Lo scorso luglio la locale federazione ha regalato all’Esporte Clube Juventude le maglie nuove, ufficiali e da trasferta, insieme a una dozzina di palloni avanzati dai Mondiali di un anno e mezzo fa. I ragazzi di Flavio Aurelio giocano sulla terra battuta e dividono il campo con l’Ipiranga che glielo affitta per qualche spicciolo. I giocatori, ovviamente, sono dilettanti, hanno tutti un altro lavoro, le sessioni di allenamento sono poche e non essendoci i riflettori la sera non si può giocare né allenarsi. Questo, però, non ha impedito ai biancoverdi (i colori dell’Esporte Clube Juventude) di vincere la Triplice Alleanza, il torneo del quartiere Bom Jardim, terzo trofeo in carriera per Flavio Aurelio Bittencourt da Silva. I giovani di Fortaleza conoscono la sua storia ed è diventato un esempio, il testimonial di un campionato, seppur dilettante, al quale tutti vogliono partecipare, anche per conoscerlo di persona, vista la sua bravura come tecnico. Una leggenda vivente che senza vedere sa e capisce prima di tanti altri una situazione di gioco, con una consapevolezza dello spazio intorno a sé invidiabile.

Lui, oggi, vive a venti chilometri di distanza dal campo e per arrivarci deve prendere tre autobus per un’ora e mezza di viaggio, ma niente può fermarlo perché questo lavoro, il futebol, è la sua vita e la sua terapia, più psicologica che fisica. Geovania Carreiro è sua moglie, cieca dalla nascita, che lo aiuta e lo supporta: «Da quando lo conosco ha una concezione dello spazio intorno a me migliore, abbiamo lo stesso handicap ma lui sa muoversi meglio». Purtroppo pure la figlia di undici anni, Vivian Raiane, è affetta da un grave glaucoma, dovrà sottoporsi a un intervento chirurgico e la famiglia sta cercando un aiuto economico per poterlo pagare.

La vita sa regalare dolci sorprese, ma anche dolori incommensurabili, perché veder soffrire un figlio ha pochi eguali.

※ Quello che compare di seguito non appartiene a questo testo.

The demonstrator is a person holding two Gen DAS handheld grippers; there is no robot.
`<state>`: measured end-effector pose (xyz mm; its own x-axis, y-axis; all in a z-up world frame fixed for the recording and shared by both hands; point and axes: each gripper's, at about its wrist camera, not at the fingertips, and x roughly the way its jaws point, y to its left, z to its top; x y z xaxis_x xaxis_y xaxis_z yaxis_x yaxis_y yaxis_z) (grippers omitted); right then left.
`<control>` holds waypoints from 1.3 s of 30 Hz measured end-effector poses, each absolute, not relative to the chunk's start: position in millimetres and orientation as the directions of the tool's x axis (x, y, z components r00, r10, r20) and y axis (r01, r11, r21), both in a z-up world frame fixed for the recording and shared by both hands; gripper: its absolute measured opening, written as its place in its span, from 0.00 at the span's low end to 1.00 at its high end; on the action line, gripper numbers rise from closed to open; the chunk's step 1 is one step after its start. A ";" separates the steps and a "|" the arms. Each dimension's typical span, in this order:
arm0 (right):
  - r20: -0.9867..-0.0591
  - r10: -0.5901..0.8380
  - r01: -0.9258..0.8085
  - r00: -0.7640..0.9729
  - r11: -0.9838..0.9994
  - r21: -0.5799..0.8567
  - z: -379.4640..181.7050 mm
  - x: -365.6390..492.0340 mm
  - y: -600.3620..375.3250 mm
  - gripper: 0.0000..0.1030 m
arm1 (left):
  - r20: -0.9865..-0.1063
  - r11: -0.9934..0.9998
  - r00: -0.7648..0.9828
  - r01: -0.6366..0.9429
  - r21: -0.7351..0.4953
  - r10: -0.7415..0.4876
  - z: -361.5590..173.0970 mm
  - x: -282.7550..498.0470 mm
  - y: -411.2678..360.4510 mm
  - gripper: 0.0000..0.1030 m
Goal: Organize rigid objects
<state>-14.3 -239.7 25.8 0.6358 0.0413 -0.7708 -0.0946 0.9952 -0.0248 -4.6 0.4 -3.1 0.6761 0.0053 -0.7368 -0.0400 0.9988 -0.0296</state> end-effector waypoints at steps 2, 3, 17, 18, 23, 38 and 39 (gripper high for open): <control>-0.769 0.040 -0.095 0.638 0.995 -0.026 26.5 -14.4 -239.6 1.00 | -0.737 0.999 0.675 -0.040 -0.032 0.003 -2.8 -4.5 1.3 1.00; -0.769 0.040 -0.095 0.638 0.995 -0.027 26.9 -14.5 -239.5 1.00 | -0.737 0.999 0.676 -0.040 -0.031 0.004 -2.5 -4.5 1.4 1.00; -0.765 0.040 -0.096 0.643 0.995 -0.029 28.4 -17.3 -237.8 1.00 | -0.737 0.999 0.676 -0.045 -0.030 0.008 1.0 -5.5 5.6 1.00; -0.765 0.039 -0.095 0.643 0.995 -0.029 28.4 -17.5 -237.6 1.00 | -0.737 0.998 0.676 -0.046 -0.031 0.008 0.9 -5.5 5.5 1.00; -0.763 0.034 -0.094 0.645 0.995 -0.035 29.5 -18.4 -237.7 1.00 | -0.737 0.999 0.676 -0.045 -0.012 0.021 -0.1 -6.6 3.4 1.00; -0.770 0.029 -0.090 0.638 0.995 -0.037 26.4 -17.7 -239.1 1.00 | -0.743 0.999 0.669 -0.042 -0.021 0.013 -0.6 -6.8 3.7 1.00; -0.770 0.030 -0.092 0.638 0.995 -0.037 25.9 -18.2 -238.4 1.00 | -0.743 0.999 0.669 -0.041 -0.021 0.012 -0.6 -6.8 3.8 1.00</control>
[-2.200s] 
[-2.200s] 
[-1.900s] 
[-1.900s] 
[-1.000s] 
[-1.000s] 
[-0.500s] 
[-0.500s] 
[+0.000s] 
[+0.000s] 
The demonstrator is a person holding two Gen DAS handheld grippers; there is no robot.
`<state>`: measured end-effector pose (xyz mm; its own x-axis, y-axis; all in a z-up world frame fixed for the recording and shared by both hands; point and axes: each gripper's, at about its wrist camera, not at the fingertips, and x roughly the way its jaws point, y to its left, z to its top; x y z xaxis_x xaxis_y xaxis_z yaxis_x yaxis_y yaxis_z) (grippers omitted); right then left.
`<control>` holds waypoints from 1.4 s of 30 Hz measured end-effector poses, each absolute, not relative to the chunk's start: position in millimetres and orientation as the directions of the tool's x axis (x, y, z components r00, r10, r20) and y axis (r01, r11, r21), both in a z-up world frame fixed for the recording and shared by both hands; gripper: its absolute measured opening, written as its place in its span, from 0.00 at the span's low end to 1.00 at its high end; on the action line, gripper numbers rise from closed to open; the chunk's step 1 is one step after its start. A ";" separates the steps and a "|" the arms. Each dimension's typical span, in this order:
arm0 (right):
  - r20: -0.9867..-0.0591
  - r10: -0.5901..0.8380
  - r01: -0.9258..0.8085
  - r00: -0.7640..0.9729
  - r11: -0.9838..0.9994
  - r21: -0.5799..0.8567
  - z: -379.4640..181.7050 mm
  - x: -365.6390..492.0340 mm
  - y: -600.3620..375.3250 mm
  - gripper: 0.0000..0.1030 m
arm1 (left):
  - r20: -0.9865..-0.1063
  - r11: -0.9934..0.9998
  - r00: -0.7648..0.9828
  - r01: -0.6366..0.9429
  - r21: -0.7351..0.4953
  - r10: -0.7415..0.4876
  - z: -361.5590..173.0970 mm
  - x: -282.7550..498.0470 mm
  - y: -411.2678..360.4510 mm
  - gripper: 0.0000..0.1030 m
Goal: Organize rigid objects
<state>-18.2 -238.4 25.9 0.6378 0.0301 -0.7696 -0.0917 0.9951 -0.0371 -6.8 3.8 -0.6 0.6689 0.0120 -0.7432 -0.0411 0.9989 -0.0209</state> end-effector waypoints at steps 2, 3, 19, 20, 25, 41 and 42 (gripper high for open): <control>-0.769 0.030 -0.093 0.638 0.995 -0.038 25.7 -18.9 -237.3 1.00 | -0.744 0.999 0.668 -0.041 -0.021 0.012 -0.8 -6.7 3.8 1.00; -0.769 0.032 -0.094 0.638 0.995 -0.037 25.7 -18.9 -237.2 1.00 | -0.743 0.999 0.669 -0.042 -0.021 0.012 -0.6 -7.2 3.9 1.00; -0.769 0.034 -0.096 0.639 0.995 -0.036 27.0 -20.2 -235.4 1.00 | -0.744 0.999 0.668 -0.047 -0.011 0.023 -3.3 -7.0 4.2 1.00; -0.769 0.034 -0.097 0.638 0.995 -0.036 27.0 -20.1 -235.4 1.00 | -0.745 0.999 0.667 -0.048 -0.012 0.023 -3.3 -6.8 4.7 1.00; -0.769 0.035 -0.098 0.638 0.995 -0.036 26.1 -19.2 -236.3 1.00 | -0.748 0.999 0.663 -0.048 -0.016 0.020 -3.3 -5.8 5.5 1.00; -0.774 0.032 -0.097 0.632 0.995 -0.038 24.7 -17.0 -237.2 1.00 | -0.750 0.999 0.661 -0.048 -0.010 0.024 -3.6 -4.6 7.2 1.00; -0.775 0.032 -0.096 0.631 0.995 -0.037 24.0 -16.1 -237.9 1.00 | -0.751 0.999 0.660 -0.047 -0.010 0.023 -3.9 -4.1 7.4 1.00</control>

E poi non c’è il lieto fine come nei film, come nella maggior parte, c’è solo il tempo da vivere per renderci quello che siamo e quello che saremo, insieme con il segno che lasceremo. Flavio Aurelio Bittencourt da Silva ha vissuto per il calcio, ha perso la vista per lo stesso motivo e grazie a questo sport ha una vita dignitosa, fatta di vittorie, sconfitte, speranze. In campo si comporta come quasi tutti i suoi colleghi, più o meno famosi, impreca, si arrabbia e se la prende pure con gli arbitri: «Per l’amor di Dio, signor arbitro, lei è più cieco di me…», ha urlato una volta. Flavio Aurelio è conosciuto anche come Ceguin, che è il diminutivo portoghese di cieco, non sarà politicamente corretto ma questo non cambia le cose, non cambierà mai la sua vista, così come la passione per il calcio e per una vita che, sicuramente, immaginava diversa, ma che un cazzotto ha cambiato per sempre. In meglio o in peggio, chi lo sa.